Lego opened an immersive art gallery for children in the heart of Paris, following new research that shows many families lack access to adequate or safe spaces for play.
The toy brand’s Superpower Studios reimagines norms of traditional art museums, which are often “beautiful buildings with exclusive art that you can look at but not touch,” Alero Akuya, vp of global brand development at the Lego Group, told ADWEEK.
“What would an art museum look like through the eyes of a child?” she said.
The answer is an immersive installation at cultural venue La Gaîté Lyrique in Paris, where kids can encounter a fantastical forest, remix artwork, and build their own magical creatures and worlds out of bricks. The Lego Agency and Exposure are behind the project.
Lego partnered with Sarah Andelman, founder of pioneering Parisian concept store Colette, as creative advisor on the project. It also enlisted three Play Ambassadors to create the elements of Superpower Studios.

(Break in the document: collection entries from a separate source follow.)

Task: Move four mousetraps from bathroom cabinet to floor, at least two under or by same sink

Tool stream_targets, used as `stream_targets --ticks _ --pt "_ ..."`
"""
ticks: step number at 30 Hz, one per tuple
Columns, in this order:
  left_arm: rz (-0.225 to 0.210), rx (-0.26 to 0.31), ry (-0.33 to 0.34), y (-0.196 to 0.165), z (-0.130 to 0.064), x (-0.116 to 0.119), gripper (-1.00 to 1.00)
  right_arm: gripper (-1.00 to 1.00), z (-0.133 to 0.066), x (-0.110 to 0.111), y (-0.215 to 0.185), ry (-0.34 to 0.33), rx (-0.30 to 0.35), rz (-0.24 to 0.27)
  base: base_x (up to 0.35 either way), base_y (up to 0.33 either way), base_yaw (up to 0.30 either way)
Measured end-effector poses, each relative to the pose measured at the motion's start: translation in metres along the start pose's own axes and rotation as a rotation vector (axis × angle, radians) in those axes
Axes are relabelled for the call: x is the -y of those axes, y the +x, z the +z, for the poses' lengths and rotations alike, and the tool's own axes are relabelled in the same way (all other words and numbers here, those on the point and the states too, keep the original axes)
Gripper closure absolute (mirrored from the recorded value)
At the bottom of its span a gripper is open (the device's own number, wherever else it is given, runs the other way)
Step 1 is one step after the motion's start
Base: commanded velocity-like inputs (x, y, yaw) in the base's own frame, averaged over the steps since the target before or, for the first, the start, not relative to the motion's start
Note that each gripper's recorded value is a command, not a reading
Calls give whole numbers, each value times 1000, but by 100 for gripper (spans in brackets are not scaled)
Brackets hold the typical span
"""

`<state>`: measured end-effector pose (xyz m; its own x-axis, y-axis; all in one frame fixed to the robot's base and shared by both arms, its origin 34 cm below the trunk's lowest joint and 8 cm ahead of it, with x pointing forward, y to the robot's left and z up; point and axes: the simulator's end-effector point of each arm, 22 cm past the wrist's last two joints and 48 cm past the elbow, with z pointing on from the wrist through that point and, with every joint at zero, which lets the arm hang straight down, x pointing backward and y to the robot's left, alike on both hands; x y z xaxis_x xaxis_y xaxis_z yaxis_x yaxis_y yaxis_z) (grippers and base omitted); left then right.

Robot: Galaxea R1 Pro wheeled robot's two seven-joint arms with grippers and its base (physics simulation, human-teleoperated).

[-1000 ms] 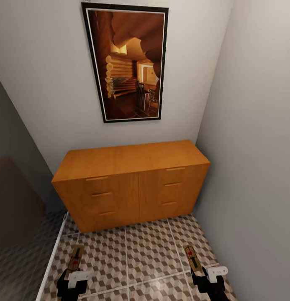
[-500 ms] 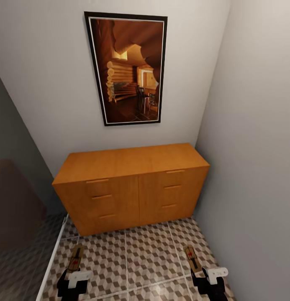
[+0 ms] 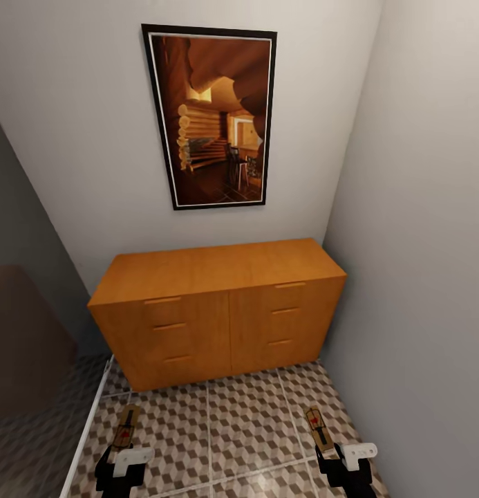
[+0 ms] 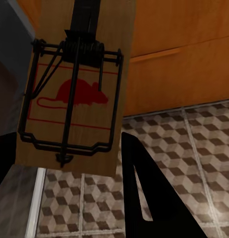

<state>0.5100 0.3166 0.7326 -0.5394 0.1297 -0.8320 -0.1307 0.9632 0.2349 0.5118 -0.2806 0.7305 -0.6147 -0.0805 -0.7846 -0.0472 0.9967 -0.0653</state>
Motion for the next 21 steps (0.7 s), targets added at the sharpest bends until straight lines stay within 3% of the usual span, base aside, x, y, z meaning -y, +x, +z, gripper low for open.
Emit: stream_targets --ticks 8,21 --pt "0 0 0 0 0 0 100 100 0 9 0 47 0 3 0 0 228" --pt "0 0 0 0 0 0 100 100 0 10 1 52 -2 3 0 0 246"
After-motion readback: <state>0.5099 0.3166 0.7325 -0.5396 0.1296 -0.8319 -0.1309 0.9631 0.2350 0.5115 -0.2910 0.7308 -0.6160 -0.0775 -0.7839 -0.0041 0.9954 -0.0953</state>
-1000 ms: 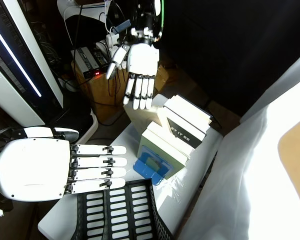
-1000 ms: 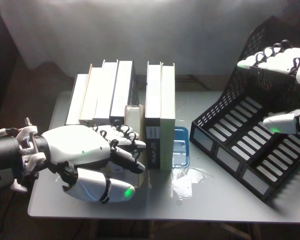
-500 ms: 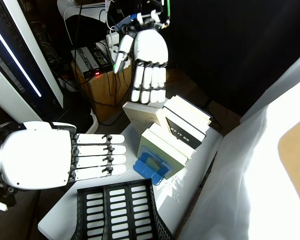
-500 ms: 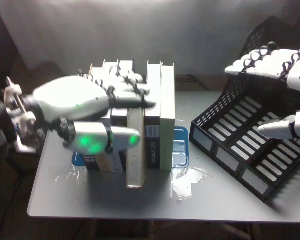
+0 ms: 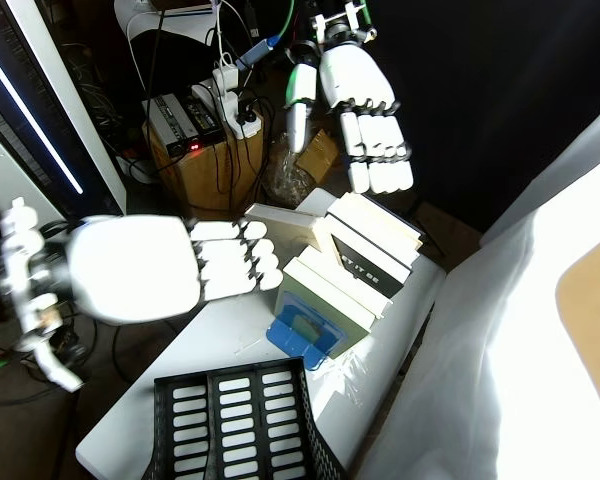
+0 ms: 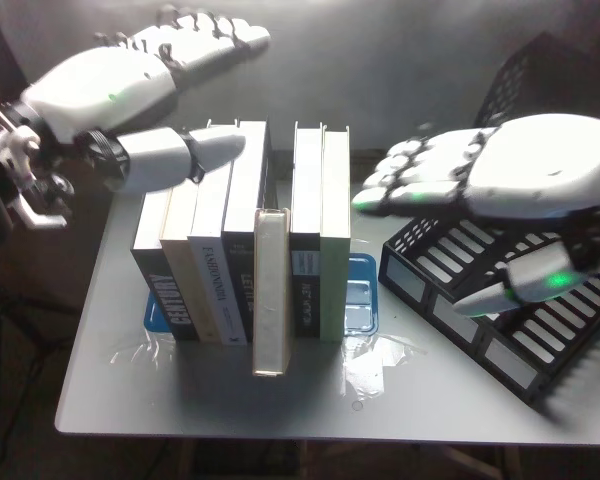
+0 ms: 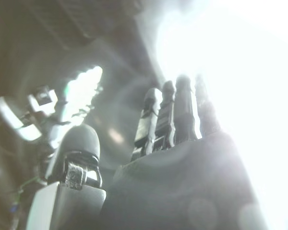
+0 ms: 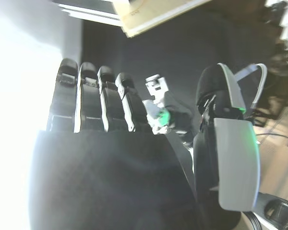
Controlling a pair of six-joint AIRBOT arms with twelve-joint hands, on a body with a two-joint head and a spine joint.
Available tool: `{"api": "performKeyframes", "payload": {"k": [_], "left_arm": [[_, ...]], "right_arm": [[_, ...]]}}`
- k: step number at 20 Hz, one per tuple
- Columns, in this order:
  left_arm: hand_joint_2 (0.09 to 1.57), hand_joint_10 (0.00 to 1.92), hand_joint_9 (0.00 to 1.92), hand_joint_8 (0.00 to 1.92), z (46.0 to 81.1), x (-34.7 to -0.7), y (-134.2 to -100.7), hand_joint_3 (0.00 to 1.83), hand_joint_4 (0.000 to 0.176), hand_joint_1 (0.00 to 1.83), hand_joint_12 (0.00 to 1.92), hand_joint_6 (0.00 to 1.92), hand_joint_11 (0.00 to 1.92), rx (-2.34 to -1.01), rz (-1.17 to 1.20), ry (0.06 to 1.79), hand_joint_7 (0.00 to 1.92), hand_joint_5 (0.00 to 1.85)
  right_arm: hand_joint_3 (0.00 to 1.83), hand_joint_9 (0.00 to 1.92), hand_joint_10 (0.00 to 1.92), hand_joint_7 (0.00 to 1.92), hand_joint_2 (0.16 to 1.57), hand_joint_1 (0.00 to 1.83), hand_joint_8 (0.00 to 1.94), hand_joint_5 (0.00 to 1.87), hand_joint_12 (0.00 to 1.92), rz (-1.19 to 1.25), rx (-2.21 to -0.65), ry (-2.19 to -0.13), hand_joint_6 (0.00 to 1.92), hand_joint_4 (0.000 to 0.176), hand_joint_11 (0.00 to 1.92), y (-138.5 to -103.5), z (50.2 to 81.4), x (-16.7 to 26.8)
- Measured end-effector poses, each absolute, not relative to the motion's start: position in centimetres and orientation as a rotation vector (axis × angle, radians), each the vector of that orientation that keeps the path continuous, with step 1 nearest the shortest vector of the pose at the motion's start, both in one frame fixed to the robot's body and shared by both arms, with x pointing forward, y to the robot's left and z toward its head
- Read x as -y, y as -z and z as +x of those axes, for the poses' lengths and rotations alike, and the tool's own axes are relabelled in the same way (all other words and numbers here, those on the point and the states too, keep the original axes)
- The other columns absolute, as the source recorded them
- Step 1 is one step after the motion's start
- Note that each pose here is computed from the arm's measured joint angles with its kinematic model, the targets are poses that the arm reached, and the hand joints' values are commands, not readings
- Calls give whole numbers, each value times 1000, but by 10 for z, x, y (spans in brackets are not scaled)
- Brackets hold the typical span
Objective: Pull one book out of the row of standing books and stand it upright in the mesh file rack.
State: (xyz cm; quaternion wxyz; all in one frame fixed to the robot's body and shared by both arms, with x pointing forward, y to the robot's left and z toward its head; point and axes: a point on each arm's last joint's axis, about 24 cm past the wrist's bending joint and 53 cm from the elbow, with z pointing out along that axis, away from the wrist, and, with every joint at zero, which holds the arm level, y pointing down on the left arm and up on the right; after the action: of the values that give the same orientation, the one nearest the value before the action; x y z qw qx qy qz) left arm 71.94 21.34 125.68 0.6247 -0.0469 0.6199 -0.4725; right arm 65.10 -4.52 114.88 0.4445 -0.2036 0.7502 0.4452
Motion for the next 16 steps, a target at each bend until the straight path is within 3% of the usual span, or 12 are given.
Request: {"api": "performKeyframes", "payload": {"k": [5,10,12,13,14,15,16], "left_arm": [[1420,7,16,25,719,-214,-1266,0,0,323,0,31,0,-1380,-106,1105,119,142],[1393,18,40,18,721,-216,-1268,0,0,355,0,29,0,-1368,-119,1110,141,159],[1385,16,35,11,720,-214,-1268,0,0,375,0,29,0,-1367,-114,1112,135,166],[1383,11,24,7,720,-215,-1269,0,0,391,0,27,0,-1362,-116,1115,129,167],[1388,8,15,2,721,-217,-1270,0,0,383,0,23,0,-1361,-118,1110,119,164],[1392,5,8,1,722,-219,-1270,0,3,364,0,20,0,-1358,-125,1110,106,160],[1396,3,3,3,722,-220,-1271,0,3,363,0,20,0,-1355,-130,1110,108,164]], "right_arm": [[0,0,0,0,1099,629,0,0,0,-721,-1848,-1137,0,0,0,-1147,639,-15],[7,0,0,0,1145,545,0,0,0,-892,-1829,-1070,0,0,0,-1132,636,-48],[13,0,0,0,1165,483,0,0,0,-956,-1808,-1044,0,17,0,-1130,634,-66],[23,0,0,0,1191,476,0,0,0,-990,-1801,-1036,0,40,0,-1126,631,-74],[20,0,0,0,1191,528,0,0,0,-1035,-1792,-1024,0,75,0,-1121,626,-82],[0,0,0,0,1121,765,0,0,0,-1063,-1784,-1013,0,53,0,-1118,623,-88],[0,0,0,0,1095,865,0,0,0,-1093,-1775,-998,0,44,0,-1113,621,-97]]}}
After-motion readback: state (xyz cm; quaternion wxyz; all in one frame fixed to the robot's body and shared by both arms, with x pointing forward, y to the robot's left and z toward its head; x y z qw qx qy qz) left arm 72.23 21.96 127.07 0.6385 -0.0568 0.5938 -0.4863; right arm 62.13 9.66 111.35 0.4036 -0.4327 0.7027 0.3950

French illustrator Aurélia Durand is behind the Remix Room, a digital experience where children can blend, paint, and interact with her art to make their own creations.
Ekow Nimako, a Ghanaian-Canadian artist who uses black Lego bricks to build sculptures, came up with The Mythical Maze, a themed room based on a mythological world of a Ghanaian goddess where kids can craft a guardian creature.